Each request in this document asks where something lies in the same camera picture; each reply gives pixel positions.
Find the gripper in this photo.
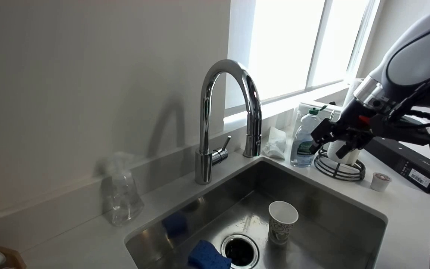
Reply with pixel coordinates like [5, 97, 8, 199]
[309, 98, 383, 160]

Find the coffee pod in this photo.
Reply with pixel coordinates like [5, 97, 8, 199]
[370, 172, 392, 192]

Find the stainless steel sink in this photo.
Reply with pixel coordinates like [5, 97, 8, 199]
[125, 157, 389, 269]

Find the chrome faucet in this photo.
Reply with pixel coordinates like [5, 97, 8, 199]
[195, 59, 263, 185]

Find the patterned paper coffee cup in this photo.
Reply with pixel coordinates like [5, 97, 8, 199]
[268, 201, 299, 245]

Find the chrome faucet lever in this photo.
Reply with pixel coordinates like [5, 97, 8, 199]
[212, 135, 233, 165]

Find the white paper towel roll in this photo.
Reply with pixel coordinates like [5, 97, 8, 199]
[327, 78, 365, 166]

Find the clear dish soap bottle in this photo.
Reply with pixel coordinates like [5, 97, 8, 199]
[290, 107, 322, 168]

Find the crumpled white tissue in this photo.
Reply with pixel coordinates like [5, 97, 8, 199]
[262, 126, 287, 160]

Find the long black box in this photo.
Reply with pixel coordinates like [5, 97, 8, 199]
[364, 115, 430, 194]

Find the window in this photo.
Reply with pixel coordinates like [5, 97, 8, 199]
[224, 0, 382, 117]

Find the blue sponge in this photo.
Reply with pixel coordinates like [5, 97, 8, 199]
[188, 239, 232, 269]

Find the clear spray bottle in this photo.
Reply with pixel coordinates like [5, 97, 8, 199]
[100, 151, 145, 227]

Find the black wire paper towel holder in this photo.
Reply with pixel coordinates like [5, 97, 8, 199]
[314, 147, 367, 182]

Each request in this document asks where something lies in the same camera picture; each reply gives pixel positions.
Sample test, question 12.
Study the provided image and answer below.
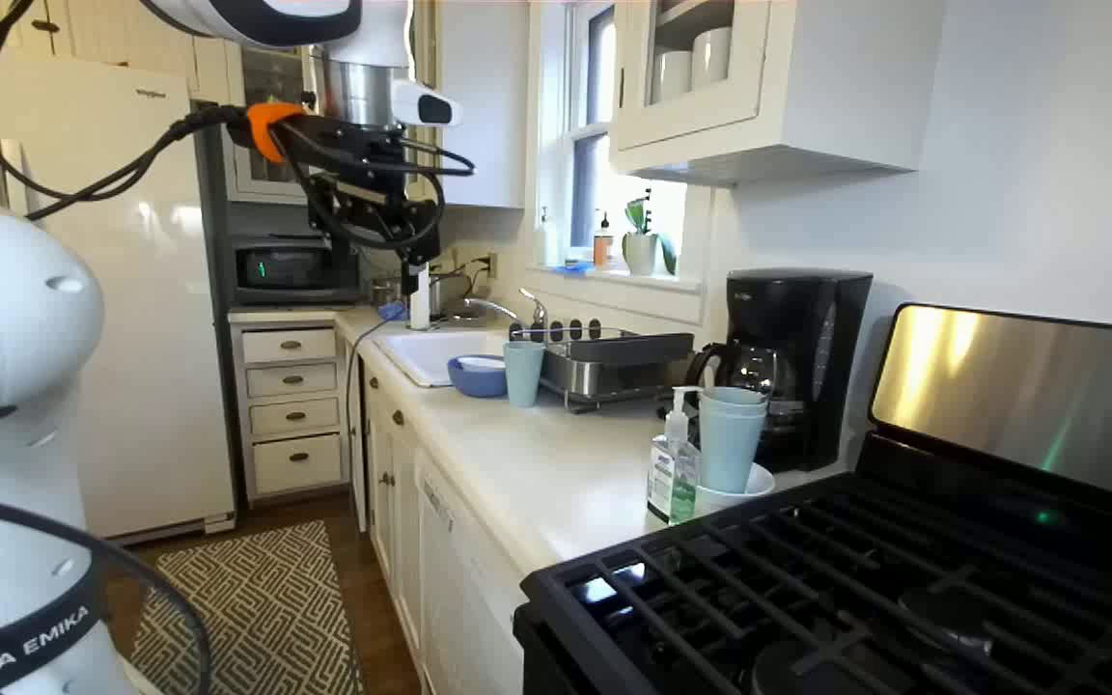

----

*WHAT YOU NEED TO DO*.
Tally the lines of the preceding listing in which the word "paper" appears; state nothing but the total.

*OUTPUT OF THE TASK*.
3